◆ **WHAT THIS TASK INVOLVES**
Could you find every line in the records below that contains the word "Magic" and copy it?

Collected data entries

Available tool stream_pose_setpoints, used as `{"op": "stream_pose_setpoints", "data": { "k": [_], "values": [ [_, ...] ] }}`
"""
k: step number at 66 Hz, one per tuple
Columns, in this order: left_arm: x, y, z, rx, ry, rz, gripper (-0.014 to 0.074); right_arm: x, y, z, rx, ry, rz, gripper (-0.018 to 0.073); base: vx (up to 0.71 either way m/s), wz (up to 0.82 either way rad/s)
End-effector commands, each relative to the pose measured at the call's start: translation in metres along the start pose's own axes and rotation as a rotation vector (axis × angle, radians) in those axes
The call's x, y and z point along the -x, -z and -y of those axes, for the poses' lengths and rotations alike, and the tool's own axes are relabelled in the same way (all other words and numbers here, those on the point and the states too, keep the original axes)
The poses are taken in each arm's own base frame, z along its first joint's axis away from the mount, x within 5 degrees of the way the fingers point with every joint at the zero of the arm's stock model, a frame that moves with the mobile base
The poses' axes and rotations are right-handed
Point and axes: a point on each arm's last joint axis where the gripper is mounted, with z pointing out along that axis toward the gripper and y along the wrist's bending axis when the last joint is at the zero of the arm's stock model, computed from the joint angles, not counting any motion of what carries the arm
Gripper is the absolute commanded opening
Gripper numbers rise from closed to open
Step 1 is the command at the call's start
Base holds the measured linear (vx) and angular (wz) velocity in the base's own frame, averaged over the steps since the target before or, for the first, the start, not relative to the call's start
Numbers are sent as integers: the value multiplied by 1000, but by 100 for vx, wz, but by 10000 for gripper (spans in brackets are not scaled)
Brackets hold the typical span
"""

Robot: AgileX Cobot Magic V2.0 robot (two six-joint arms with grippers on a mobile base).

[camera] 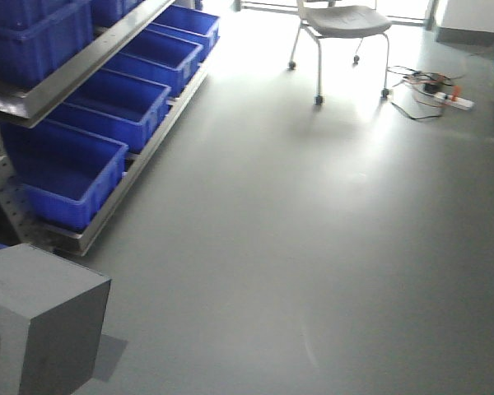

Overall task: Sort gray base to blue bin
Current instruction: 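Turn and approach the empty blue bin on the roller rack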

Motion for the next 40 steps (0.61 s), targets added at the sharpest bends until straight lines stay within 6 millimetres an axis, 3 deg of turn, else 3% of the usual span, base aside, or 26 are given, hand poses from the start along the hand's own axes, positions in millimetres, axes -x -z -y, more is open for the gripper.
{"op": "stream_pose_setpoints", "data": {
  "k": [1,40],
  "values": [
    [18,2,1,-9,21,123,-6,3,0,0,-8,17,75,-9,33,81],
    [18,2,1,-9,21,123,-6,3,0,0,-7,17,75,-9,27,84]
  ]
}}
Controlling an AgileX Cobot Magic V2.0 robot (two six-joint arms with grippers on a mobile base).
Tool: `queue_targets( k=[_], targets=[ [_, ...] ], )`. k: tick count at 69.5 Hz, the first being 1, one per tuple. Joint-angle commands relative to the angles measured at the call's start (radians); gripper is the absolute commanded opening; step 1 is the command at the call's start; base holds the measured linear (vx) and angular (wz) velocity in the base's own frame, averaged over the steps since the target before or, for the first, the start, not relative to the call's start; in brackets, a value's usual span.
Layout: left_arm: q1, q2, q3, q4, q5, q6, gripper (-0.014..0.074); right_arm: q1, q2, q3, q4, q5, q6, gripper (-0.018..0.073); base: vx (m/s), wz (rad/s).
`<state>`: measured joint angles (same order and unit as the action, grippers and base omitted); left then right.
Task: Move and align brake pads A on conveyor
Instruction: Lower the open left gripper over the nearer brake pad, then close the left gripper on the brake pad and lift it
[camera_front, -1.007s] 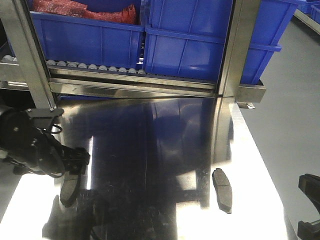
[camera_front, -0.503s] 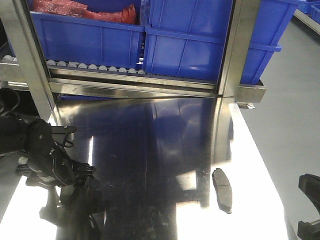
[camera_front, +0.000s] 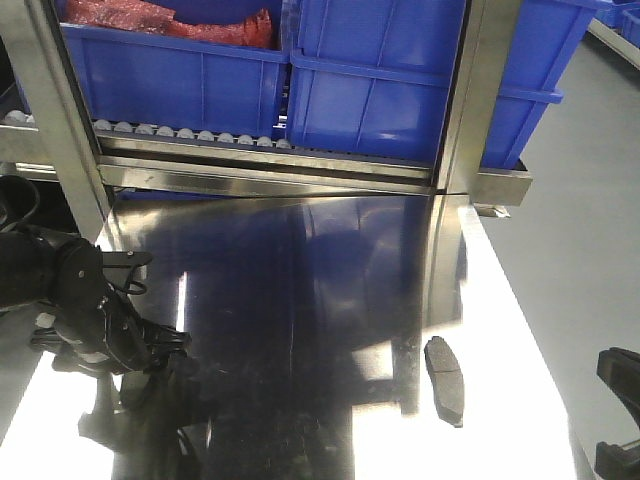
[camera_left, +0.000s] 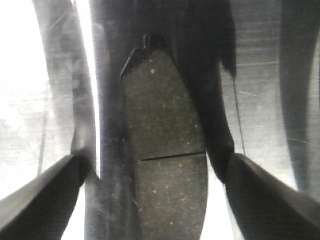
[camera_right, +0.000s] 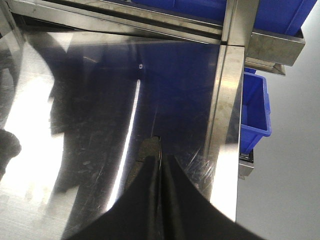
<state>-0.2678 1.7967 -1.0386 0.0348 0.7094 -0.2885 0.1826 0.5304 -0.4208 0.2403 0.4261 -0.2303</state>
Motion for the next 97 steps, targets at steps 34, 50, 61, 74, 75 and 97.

◆ **WRITTEN ANSWER**
Robot: AgileX Cobot Magic V2.0 robot (two six-joint arms with grippers on a mobile base).
Controlling an AgileX Cobot Magic V2.0 robot (two six-joint arms with grippers on a mobile base).

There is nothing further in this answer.